Pre-pack changes may force insolvency rethink

Pre-pack changes may force insolvency rethink

Rescue remedy: imagination needed to create CVAs as they gain popularity

INSOLVENCY PRACTITIONERS will increasingly need to draw on their imaginative side to rescue businesses.

Government plans to change how the popular pre-pack administration process operates are likely to make other processes more desirable.

The company voluntary arrangement (CVA) is the most likely to increase in popularity if pre-packs disappear. The problem with CVAs is that they hand more power to creditors than any other process. IPs will have to be creative if they want to gain creditor approval.

CVAs usually involve a repayment plan for a portion of debt owed to creditors – including landlords and the taxman – over a period of time, while allowing the business to continue trading. However, a CVA must be voted for by 75% or more, by value, of creditors to be approved.

It is because of this voting system, which gives unsecured creditors a greater say in the future of a business, that insolvency practitioners (IPs) are having to draw on their creativity to get the proposal through the door.

However, with popularity comes pressure to succeed. Recent successful CVAs to hit the headlines have been uniquely structured.

Sports retailer JJB’s arrangement saw landlords reduce rent fees but were given the opportunity to share in the success of the business’s future.

The Portsmouth FC proposal granted HM Revenue & Customs’ wish to investigate the books for fraudulent activity, by transferring the assets of the club to a new company and liquidating the original one.

The growing interest in CVAs stems from a variety of reasons, including government proposals to change pre-packs which could see them slowed down to pointlessness. The suggestions include allowing creditors three days to oppose the sale of a business in a pre-pack, compared to deals going through in just hours.

Also, recent changes through case law to rent and pension provisions have seen the cost of trading a business in administration spiral upwards.

This leaves the insolvency practitioner’s kit short of a few tools to help them continue to trade a viable business.

Unlike other insolvency processes CVAs have remained largely untouched by the court system and government red tape. No two proposals are alike and
practitioners can build and negotiate contracts to keep businesses alive.

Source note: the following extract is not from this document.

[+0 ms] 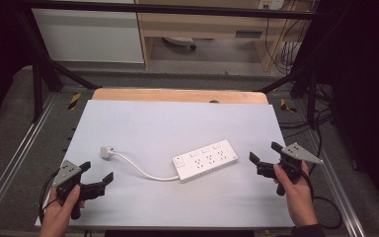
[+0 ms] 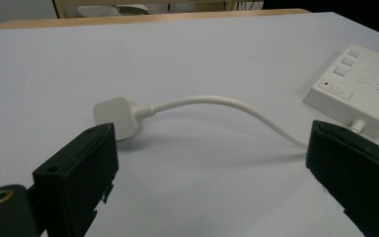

CVA proposals that include the same management, same structure and basically the same number of sites will not gain the crucially important creditor approval, said Keith Steven, MD of insolvency and turnaround business KSA Group. The CVA needs to be more “fluid” than other types of insolvency to appease their demands, he added.

In most administrations the IP pays out the creditors first then the unsecured creditors. Although this is the same in a CVA, unsecured creditors such as the taxman can pull in a big proportion of the voting rights.

For off licence business Oddbins the CVA was opposed by unsecured creditors and ended up in administration. The Deloitte partners estimated unsecured creditors would most likely receive 21p for every pound owed in a CVA, compared to 13.6p in an administration. Unfortunately the CVA received just 68% of the vote needed and ended up in administration. 

Just because a business enters a CVA does not mean all its problems are solved.

Statistics compiled by Dr Sandra Frisby and Professor Adrian Walters from Nottingham Trent University, show that of all the CVAs to take place in 2006 just 10% were successful.

graph-cva-outcomes

However, according to Keith Steven government statistics show that 65% of new companies are likely to fail after three years. So it is not possible to achieve a 100% success rate of CVAs or any business. 

Of the 10%, the average return to creditors was 37p for every pound owed over 26 months. In contrast, of the failed CVAs, which ended up in liquidation, 41% of unsecured creditors received nothing, although an average figure was not calculated.

Dr Frisby showcased the statistics at an Insolvency Practitioners Association conference and also highlighted that a further 13% were currently still in a CVA which started in 2006.

But, at the end of the day, creditors prefer 40p in the pound returns over five years than nothing explained Steven.

Despite an array of changes on the horizon for insolvency, CVAs are likely to remain untouched by regulation and case law. The decision of how they will be implemented will be largely left in the safest hands at the time – the insolvency practitioner – whose sole ambition should be to recover as much money as possible for the creditors.

But to gain approval will, under current rules, require a robust strategy that will please creditors.